→ Problem
Which lines in the data below contain the word "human"? Return each of them.
# # # # #
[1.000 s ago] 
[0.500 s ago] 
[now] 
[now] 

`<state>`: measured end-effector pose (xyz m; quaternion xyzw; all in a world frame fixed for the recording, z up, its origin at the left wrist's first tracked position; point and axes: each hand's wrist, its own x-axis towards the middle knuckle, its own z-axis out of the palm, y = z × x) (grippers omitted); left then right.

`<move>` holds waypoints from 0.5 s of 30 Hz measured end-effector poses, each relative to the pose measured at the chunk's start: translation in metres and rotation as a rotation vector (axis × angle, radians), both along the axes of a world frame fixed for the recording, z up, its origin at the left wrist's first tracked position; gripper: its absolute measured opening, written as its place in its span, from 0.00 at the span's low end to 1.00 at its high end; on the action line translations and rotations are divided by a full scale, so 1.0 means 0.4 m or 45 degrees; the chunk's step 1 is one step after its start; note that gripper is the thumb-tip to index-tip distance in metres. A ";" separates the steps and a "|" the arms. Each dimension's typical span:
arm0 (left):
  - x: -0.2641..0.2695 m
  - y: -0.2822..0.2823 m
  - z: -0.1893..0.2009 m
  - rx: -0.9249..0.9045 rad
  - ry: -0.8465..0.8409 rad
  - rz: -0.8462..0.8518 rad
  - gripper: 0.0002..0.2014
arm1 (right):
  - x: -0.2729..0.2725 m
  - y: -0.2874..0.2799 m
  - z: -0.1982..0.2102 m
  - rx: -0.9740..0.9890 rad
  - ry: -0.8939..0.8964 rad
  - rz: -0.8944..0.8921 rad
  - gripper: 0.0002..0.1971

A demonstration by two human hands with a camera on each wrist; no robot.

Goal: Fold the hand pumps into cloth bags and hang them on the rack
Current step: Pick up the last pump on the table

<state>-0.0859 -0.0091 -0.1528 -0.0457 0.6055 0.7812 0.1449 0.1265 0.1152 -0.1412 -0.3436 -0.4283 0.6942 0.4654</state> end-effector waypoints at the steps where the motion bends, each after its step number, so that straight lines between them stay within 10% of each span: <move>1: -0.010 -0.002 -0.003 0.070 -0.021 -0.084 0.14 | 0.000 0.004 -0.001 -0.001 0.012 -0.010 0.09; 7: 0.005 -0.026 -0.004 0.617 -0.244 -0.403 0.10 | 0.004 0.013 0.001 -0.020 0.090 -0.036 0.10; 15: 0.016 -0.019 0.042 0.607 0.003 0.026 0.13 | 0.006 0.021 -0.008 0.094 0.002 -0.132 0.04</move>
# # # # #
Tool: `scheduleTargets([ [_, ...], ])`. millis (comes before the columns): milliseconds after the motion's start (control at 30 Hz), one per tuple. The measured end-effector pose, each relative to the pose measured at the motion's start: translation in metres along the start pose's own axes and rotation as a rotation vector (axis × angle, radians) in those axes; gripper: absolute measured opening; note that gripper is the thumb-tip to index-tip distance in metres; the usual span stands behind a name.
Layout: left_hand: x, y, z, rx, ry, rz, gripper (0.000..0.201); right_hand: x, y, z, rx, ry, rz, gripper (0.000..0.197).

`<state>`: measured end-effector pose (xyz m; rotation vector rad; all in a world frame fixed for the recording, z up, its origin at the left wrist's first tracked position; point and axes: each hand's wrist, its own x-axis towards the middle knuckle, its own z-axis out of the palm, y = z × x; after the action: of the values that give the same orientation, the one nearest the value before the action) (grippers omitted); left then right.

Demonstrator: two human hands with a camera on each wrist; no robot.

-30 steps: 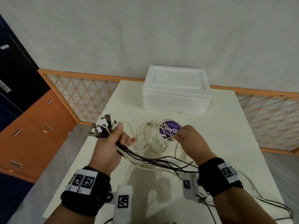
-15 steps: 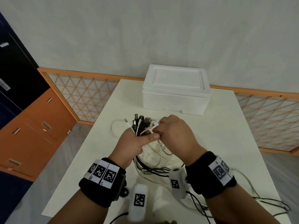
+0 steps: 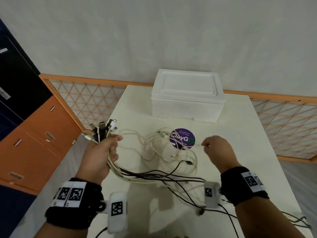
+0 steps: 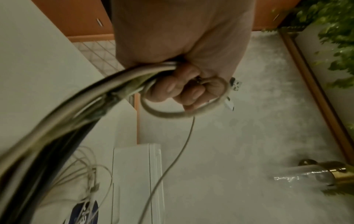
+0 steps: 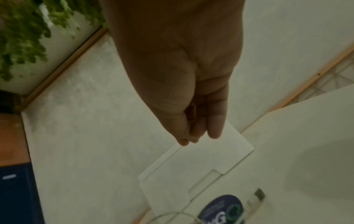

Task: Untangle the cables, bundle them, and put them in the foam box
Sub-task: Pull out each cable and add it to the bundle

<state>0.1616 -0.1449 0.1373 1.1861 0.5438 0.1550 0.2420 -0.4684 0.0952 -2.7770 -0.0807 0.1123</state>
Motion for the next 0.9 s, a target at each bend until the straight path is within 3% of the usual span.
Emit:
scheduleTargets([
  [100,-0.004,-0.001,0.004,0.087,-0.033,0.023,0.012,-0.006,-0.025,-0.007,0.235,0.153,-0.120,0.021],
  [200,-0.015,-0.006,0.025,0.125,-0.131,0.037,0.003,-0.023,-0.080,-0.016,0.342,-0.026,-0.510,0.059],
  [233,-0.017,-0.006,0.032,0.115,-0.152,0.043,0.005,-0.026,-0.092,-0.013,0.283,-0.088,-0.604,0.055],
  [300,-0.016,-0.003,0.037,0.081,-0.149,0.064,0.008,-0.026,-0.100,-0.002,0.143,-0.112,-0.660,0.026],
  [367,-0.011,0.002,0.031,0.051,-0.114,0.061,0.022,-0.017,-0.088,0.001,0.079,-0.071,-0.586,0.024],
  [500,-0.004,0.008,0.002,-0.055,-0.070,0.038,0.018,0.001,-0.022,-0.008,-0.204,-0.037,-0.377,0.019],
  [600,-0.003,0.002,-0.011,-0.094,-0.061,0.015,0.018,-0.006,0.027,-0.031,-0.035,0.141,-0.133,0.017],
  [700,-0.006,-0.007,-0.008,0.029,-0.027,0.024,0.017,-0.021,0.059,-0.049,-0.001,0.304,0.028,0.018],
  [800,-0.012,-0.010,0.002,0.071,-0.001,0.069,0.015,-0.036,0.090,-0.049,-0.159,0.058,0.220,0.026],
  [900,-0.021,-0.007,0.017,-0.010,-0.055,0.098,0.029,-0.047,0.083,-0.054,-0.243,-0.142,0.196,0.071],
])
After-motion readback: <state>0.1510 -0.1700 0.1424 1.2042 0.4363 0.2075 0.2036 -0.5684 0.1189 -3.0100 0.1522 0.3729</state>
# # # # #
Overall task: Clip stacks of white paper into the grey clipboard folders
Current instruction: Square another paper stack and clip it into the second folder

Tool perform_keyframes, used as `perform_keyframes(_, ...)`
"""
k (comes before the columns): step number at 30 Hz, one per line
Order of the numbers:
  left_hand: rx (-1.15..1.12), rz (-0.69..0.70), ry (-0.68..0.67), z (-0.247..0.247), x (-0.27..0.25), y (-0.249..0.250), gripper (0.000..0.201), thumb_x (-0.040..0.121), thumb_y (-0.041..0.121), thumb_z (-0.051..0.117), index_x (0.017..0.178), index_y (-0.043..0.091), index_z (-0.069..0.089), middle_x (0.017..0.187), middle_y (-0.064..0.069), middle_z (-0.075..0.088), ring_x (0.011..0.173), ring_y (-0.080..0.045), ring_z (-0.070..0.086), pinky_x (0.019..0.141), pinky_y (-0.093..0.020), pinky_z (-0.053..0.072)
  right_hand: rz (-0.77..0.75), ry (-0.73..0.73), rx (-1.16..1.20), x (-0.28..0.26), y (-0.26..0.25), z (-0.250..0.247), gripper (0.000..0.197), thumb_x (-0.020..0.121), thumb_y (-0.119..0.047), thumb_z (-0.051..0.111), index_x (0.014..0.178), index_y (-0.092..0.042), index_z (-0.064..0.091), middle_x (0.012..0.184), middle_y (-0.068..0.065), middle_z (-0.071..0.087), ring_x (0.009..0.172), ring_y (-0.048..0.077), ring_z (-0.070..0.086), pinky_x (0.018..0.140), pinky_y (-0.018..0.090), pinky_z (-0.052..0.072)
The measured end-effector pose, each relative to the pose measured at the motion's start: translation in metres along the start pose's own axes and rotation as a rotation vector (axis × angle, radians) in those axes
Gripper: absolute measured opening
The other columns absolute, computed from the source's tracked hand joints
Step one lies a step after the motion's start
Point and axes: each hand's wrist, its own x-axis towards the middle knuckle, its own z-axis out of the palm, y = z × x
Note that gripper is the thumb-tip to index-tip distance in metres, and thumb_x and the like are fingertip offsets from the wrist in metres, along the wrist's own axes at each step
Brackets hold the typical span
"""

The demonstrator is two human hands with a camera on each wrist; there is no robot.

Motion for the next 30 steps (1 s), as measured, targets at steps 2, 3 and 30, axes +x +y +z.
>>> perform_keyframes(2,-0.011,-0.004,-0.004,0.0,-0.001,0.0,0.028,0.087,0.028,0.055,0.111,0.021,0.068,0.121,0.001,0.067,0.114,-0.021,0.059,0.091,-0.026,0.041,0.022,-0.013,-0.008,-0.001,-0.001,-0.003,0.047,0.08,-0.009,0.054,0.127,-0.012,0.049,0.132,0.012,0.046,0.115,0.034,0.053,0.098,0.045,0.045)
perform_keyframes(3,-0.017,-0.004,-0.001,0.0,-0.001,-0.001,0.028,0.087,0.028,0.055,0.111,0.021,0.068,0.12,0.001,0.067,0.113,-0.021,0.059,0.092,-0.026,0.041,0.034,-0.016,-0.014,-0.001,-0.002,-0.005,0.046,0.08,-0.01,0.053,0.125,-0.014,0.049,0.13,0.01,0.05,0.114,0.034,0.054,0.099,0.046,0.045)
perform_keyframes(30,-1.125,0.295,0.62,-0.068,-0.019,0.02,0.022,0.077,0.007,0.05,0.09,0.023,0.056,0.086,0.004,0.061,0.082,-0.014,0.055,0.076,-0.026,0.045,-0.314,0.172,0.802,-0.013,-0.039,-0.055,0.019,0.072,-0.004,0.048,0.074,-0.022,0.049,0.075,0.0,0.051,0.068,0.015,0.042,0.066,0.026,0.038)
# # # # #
→ Answer to the exercise
A demonstration by two human hands with a camera on each wrist; no robot.
Demonstrator: two human hands with a camera on each wrist; no robot.
The demonstrator is two human hands with a camera on each wrist; there is no robot.

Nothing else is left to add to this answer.